WHAT YOU ARE ASKED TO DO
Your task is to copy each line of the material that includes "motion".

——————

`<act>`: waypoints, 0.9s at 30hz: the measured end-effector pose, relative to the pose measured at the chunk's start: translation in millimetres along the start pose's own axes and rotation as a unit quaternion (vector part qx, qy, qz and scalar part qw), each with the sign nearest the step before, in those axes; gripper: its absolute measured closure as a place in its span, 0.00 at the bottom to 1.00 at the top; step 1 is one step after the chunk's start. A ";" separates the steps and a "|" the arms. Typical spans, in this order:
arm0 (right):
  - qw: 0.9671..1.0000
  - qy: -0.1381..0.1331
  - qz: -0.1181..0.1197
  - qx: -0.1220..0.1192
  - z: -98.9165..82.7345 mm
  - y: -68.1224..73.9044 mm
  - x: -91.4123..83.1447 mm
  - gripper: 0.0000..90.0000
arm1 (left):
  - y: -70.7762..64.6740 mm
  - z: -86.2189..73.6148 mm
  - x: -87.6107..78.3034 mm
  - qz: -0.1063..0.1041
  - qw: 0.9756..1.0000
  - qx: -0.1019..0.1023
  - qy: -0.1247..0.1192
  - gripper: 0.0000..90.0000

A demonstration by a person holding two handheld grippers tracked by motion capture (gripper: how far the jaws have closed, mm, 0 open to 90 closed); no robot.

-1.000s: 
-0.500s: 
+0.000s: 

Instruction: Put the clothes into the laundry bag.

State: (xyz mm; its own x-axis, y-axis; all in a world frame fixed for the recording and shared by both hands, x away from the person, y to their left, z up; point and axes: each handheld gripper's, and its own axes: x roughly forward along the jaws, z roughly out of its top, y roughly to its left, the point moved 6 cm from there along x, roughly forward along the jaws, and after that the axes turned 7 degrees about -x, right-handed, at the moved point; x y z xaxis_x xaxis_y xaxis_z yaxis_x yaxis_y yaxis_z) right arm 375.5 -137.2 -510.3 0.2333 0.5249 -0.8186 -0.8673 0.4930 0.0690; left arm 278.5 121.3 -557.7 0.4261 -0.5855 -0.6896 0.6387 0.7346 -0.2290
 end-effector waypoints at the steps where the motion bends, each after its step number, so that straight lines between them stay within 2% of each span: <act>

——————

WRITTEN RESPONSE
A demonstration by a person holding two handheld grippers tracked by motion capture (gripper: how far the jaws have closed, mm, 0 open to 90 closed); no robot.
 end-effector waypoints at the steps where the motion bends, each after its step number, so that straight lines between them stay within 2% of each span: <act>

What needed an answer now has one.